Lei Ke appeals from the District Court Clerk’s taxation of costs against him. We
will dismiss this appeal for lack of jurisdiction.
I.
Ke is a former Drexel University medical student. He filed suit against the
University and several of its employees alleging racial discrimination and several other
claims. After protracted proceedings in the District Court, and after several mandamus
petitions and premature appeals with this Court, the District Court ultimately entered
summary judgment in the defendants’ favor. We affirmed. See Ke v. Drexel Univ., 645
F. App’x 161 (3d Cir.), cert. denied, 137 S. Ct. 384 (2016).

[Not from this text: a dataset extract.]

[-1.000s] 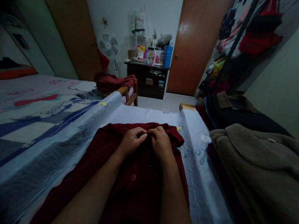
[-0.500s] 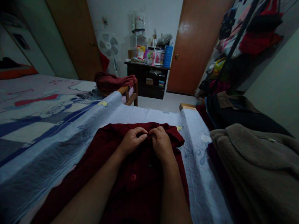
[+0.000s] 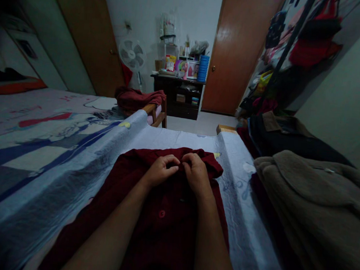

Defendants filed a bill of costs with the District Court seeking an award of costs
under Fed. R. Civ. P. 54(d)(1). Following our affirmance, Ke filed objections to the bill
of costs. On June 1, 2016, the Clerk of the District Court overruled Ke’s objections and
issued a judgment taxing costs against him in the amount of $4,503.15. Ke filed a
“notice of objection” to the taxation of costs (ECF No. 702), which remains pending in
the District Court. Ke later filed this appeal from the Clerk’s judgment. After briefing
was complete, our Clerk directed the parties to file supplemental briefs addressing our
appellate jurisdiction. The parties now have done so, and this appeal is ripe for
disposition.
II.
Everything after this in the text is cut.